Y, ¿cómo evitar la picaresca, tan nacional, del alza artificial de las notas en los centros de bachillerato? Se podría aprovechar, con tal fin, la nueva reválida, en el supuesto de que se ubique al término del bachillerato. En efecto, aunque parece concebida para garantizar la superación de objetivos educativos mínimos por parte de los alumnos, podría ser utilizada para estimar el factor de escala de cada centro (o incluso de cada asignatura de cada centro), que sería el cociente entre la suma de las calificaciones obtenidas por sus alumnos en la reválida por la suma de sus calificaciones en el centro de procedencia. Ese factor de escala se haría constar en el expediente académico del alumno, cuyas notas serían introducidas en los baremos después de haber sido multiplicadas por dicho factor.

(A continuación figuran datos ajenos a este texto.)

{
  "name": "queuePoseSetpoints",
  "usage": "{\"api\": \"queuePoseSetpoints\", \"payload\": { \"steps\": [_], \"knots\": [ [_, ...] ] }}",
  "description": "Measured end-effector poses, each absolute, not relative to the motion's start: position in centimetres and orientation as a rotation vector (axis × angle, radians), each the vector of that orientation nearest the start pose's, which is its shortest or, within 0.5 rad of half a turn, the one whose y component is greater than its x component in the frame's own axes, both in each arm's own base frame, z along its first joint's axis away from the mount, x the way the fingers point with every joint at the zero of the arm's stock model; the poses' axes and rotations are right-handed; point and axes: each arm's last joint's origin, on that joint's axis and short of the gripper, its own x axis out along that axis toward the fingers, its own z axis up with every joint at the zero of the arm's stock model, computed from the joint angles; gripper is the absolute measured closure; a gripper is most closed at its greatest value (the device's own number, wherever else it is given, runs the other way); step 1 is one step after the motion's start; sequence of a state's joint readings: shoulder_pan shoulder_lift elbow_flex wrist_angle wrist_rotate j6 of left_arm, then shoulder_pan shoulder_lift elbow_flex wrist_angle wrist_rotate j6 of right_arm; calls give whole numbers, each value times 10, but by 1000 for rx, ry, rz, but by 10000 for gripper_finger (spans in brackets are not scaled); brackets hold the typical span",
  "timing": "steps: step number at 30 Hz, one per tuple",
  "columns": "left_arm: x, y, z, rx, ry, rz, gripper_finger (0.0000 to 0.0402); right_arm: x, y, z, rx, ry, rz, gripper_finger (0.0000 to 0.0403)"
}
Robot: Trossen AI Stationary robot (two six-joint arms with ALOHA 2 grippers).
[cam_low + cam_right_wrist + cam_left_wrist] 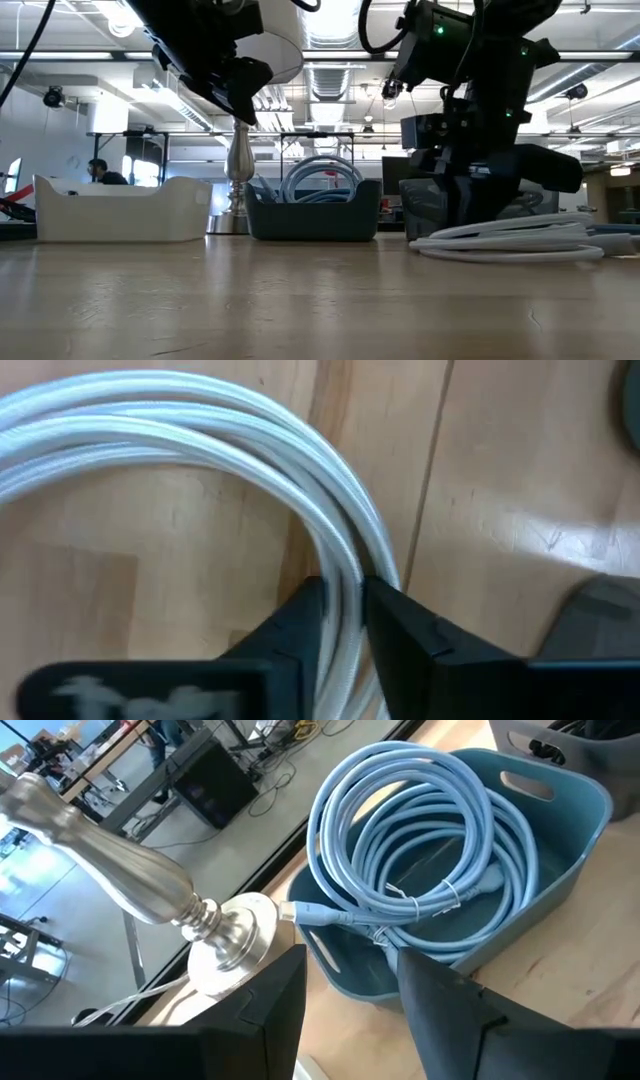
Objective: Pick & Place USB Port
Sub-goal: Put the left white charger cable into the white bin
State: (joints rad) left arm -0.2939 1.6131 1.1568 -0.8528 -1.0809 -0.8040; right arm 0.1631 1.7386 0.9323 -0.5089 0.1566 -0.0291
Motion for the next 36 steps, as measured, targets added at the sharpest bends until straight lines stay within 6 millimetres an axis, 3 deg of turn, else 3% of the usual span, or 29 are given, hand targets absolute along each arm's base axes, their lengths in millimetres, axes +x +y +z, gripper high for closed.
{"api": "queuePoseSetpoints", "payload": {
  "steps": [6,12,16,23,36],
  "knots": [
    [294,-63,234,112,679,967,238,299,46,137,-233,1287,25,387],
    [304,-69,233,-86,718,825,238,314,58,154,-262,1195,69,388],
    [316,-77,236,-248,712,659,238,326,68,170,-380,1104,73,389],
    [331,-85,246,-324,644,435,238,344,76,201,-507,987,-4,389],
    [339,-89,246,-384,581,402,239,356,75,215,-466,875,-32,390]
  ]
}}
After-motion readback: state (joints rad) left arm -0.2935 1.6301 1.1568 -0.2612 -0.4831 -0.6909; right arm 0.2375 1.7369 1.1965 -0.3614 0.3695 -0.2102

Para llevar a la práctica esta homogeneización de las calificaciones se requeriría la colaboración de la administración educativa.

Acabo señalando tres inconvenientes del sistema de baremación que propongo. En primer lugar, no permitiría el control corporativo del acceso a los centros con déficit de plazas, algo fácil de conseguir diseñando exámenes ad hoc. Segundo, perjudicaría económicamente a los funcionarios que querrían seguir participando en tribunales -deseo muy comprensible, por otra parte, tras diez años de retroceso retributivo-. Por último, muchos empresarios de la enseñanza temerán que los factores de escala revelen la baja calidad de sus centros. Este podría ser un grave inconveniente si -como sostienen algunos- las patronales de la enseñanza tienen influencia determinante en las decisiones relativas al sistema educativo.

Miguel Ángel Goberna es profesor del departamento de Estadística e Investigación Operativa. Universidad de Alicante.